Believers in free market capitalism were appalled when the U.S. government spent $82 billion to bail out General Motors and Chrysler. But the money was well spent, saving an important U.S. industry and averting a national economic catastrophe, asserted the Obama administration's former auto czar.
Steven Rattner, the Wall Street financier who led the 2009 emergency rescue, said the Obama administration had little choice but to save GM and Chrysler from collapse. "It would have been an economic calamity. You would have had a couple million people out of work. We just felt it was an unacceptable risk to take," said Rattner.
He spoke on March 9 at Stanford GSB about his five-month stint leading the Obama administration's task force on restructuring the auto industry.
Rattner had made his mark far from Detroit - as an investment banker and private equity investor doing deals in media and communications. He was a top executive of Lazard Frères before leaving in 2000 to cofound a private equity firm, the Quadrangle Group. The former journalist and longtime Democratic supporter was appointed by a fledgling Obama administration to shepherd the auto task force in early 2009, when the U.S. economy was mired in a recession and financial crisis.
The 14-member task force followed 2 major principles, Rattner said. The government would inject money into the troubled companies only if they could be fundamentally restructured to become viable. And there would have to be "shared sacrifice" among all stakeholders.
The rescue team put GM and Chrysler into bankruptcy, overhauling operations and finances with money from the Troubled Asset Relief Program, or TARP, which Congress had approved to rescue the financial sector. "Team Auto" slashed the carmakers' costs and debt by shutting plants and laying off workers, eliminating dealers, shedding brands, and negotiating concessions from creditors and the United Autoworkers Union. Dumping GM's CEO, the team whisked the big auto maker through bankruptcy in 39 days. Chrysler emerged from bankruptcy after 42 days and agreed to be run by the CEO of Italian car maker Fiat.
Without government intervention, GM and Chrysler would have shut down and liquidated, said Rattner. This would have devastated a web of workers, suppliers, and communities, especially in the Midwest. GM was "too big, too important" to let collapse, he said. The toughest decision Obama had to make during the crisis, Rattner added, was to also save Chrysler, which had narrower product lines and markets than GM.
Rattner said that the auto bailout should not set a precedent for government overriding free markets. "We really did not want to set a precedent for government intervening in the private sector. We hated that idea," he said. The Obama administration viewed government - and taxpayers - as "investors of last resort," he added. "This was not the long hand of government. This was not creeping socialism, not Obama Motors."
One audience member challenged Rattner's assertion that GM and Chrysler would have closed their doors without a government bailout.
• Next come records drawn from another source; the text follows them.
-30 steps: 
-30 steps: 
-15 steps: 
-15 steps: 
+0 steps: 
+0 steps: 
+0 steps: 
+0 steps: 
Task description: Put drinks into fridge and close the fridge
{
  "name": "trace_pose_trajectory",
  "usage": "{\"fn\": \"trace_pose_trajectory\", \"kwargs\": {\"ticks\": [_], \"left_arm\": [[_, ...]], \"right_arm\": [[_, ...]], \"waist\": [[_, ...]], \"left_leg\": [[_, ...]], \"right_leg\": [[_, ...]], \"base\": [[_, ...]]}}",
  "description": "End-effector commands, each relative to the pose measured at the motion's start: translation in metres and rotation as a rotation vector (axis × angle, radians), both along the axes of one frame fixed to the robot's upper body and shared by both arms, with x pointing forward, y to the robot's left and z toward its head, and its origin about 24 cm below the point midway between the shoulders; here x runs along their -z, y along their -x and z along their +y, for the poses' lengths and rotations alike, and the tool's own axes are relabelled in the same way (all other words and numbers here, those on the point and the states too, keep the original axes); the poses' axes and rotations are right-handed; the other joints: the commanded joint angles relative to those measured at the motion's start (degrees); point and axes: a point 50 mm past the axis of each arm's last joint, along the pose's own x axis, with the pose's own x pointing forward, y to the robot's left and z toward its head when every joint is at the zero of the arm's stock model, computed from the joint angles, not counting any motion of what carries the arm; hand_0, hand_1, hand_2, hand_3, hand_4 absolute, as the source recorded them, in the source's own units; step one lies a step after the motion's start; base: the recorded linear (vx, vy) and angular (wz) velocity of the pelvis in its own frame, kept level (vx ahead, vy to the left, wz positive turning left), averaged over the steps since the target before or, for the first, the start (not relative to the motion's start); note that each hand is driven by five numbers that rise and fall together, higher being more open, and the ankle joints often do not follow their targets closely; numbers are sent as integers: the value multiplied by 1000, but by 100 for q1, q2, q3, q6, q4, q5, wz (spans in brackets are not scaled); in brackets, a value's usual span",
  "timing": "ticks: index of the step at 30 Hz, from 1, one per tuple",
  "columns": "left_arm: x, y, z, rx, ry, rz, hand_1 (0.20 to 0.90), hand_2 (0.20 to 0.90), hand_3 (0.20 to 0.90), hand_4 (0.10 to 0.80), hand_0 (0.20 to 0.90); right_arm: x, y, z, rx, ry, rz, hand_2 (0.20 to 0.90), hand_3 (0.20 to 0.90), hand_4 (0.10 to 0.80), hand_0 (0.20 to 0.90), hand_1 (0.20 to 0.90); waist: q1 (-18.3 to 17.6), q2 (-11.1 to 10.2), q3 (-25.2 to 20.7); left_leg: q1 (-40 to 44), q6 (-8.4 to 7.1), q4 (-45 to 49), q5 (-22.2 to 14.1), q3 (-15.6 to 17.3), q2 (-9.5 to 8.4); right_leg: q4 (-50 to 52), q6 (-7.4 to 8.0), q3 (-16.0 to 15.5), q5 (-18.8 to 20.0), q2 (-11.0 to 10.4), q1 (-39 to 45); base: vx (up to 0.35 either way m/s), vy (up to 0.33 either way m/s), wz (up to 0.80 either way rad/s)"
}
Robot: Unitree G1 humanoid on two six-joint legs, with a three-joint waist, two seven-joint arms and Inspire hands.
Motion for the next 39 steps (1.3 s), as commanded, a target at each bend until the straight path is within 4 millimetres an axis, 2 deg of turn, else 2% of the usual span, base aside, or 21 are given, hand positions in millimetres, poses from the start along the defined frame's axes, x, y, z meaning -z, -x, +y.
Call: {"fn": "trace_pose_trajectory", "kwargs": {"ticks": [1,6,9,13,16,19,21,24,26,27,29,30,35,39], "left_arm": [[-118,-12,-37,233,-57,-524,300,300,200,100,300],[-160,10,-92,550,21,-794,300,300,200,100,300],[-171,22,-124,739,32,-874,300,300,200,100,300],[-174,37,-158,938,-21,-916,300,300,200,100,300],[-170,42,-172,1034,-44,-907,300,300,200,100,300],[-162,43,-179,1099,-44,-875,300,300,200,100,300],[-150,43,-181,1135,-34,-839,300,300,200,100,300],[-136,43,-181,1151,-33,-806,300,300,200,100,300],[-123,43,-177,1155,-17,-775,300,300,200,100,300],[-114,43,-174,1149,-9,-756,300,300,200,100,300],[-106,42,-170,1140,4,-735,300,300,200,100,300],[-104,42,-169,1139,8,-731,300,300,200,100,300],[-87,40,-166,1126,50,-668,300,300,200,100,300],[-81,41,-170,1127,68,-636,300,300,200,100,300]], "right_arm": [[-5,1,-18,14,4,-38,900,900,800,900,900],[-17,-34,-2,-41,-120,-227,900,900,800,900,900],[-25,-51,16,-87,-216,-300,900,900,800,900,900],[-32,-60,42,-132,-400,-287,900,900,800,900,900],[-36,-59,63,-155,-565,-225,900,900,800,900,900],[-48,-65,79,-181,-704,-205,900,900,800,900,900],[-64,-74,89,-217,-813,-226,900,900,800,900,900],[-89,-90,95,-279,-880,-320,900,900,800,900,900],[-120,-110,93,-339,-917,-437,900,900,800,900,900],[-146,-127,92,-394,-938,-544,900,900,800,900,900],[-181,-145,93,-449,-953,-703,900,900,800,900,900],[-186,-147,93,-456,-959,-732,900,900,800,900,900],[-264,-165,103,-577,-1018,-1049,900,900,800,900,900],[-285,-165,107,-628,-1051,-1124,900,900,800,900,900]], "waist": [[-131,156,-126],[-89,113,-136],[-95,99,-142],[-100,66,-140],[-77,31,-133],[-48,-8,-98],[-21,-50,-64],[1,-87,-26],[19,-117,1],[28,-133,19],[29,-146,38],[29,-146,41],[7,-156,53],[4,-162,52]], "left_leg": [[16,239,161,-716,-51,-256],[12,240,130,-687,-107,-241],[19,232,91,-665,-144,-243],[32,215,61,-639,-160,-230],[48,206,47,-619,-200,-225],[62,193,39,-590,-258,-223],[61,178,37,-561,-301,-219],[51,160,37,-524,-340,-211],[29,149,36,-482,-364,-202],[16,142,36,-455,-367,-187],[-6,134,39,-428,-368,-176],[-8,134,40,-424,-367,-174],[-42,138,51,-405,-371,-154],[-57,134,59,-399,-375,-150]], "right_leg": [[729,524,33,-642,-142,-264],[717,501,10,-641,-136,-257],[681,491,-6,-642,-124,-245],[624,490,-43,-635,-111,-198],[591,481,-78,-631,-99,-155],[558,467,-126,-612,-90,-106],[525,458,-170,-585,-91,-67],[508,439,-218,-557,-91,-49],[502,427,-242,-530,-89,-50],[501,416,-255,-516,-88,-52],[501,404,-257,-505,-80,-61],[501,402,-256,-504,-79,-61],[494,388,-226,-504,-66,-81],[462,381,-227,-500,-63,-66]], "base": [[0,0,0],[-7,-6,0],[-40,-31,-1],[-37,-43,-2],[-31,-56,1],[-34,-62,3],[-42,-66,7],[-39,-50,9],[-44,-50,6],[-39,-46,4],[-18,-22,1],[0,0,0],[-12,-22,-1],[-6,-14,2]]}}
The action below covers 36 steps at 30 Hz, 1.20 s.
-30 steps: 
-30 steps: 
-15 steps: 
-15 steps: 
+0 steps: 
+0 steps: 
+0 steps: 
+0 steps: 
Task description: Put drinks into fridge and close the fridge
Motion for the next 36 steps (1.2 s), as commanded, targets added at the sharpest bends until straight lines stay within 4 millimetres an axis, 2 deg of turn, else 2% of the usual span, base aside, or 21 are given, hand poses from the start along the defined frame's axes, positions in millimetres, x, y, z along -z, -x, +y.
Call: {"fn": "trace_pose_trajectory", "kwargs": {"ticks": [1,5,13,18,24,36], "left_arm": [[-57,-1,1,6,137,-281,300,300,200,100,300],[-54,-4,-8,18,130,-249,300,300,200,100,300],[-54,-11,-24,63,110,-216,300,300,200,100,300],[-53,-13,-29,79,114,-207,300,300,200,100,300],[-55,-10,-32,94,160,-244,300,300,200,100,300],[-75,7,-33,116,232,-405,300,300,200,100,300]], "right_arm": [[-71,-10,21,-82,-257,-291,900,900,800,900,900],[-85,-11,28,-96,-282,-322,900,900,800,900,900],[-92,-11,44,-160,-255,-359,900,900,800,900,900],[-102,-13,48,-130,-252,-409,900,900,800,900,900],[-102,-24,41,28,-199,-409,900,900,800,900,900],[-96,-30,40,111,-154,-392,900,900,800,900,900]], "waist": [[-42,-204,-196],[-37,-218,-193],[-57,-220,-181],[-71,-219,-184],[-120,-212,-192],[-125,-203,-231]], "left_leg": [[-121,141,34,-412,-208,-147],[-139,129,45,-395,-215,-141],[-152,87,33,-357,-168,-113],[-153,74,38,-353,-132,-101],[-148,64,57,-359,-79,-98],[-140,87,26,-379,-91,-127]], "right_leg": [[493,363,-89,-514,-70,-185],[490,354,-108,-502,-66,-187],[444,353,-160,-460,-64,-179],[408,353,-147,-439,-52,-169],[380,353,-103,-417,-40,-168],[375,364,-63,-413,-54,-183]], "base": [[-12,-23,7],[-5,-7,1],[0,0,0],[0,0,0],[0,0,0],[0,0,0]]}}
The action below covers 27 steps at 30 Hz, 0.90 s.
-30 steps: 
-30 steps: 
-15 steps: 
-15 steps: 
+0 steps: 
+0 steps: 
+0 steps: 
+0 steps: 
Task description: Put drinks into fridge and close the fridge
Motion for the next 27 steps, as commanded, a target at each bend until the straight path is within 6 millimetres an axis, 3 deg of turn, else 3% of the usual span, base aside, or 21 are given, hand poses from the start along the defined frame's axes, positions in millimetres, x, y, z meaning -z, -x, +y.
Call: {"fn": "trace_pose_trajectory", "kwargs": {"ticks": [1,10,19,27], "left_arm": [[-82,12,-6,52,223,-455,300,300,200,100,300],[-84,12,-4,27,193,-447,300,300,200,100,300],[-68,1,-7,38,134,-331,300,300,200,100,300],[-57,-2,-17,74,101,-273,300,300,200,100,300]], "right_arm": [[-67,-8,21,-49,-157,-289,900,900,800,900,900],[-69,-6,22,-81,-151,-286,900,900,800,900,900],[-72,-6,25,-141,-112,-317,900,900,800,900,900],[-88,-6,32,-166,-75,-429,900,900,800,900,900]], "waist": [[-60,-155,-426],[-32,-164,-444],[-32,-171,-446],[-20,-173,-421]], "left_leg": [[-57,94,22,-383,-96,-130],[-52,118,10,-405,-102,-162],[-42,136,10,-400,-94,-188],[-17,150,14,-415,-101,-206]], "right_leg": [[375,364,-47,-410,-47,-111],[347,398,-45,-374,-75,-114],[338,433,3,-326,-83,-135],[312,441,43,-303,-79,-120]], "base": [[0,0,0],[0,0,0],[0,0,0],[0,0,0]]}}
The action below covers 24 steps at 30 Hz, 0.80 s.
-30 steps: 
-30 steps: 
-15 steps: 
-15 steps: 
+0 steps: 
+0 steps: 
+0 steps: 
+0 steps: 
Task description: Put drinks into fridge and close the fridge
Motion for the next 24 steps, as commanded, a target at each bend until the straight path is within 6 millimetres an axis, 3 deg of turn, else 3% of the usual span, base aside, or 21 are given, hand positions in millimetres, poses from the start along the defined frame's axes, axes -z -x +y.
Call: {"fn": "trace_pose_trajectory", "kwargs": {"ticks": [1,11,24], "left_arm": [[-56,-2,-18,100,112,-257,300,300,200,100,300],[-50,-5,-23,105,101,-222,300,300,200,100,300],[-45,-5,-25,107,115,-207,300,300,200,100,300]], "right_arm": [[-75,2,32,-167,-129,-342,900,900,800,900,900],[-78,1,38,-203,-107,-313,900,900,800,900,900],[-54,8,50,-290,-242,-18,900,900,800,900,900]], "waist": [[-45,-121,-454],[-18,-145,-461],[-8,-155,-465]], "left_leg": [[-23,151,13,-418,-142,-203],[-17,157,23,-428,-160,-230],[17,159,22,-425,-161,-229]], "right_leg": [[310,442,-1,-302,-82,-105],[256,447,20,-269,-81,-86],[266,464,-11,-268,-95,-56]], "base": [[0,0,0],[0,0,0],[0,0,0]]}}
But Rattner insisted that the two companies would have run out of money by the end of March 2009.
Another member of the audience asked why the troubled car makers hadn't been restructured or taken over earlier via private market mechanisms. Rattner replied, "I'm a private sector guy. I respect markets, but I also think markets don't always work."
Rattner said that one "takeaway" he gained was that management matters. "The jockey is as important as the horse," he said. That's why, in his view, the Obama administration was justified in ousting Rick Wagoner as head of GM and in handing the top job at Chrysler to Sergio Marchionne, the CEO of Fiat who was later named Chrysler CEO. Rattner noted that GM, Chrysler, and Ford are now all run by executives from outside the car industry. "Having fresh blood in this industry was the right decision," he said.
The lightning-fast auto rescue was possible only because of the existence of TARP, which Rattner called the "single, most important piece of economic legislation probably in my lifetime." Overall, the auto crisis provided "a real eye-opener to how difficult working with Congress can be," he said.
Rattner also gained an understanding of the importance - and precariousness - of American manufacturing in a globalized economy. "I came away very much appreciating and even scared about the state of our manufacturing sector," he said.
Rattner provided the audience with a "scorecard on our adventures in Autoland." Of the $82 billion spent by both the Bush and Obama administrations, taxpayers today could recover roughly 85% of the money, chiefly through renewed equity values of Chrysler, GM, and GM's financing arm, according to Rattner. (GM did an initial public offering in November, and last year recorded its first annual profit since 2004.) Ultimately, taxpayers could lose $10 billion or so, he estimated. But "the $10 billion was money well spent to save this sector," he concluded.
Rattner's book, Overhaul, was released in September and gives an account of the auto industry rescue. The GSB talk was sponsored by the school's Center for Leadership Development and Research, Public Management Program, and Stanford's Rock Center for Corporate Governance.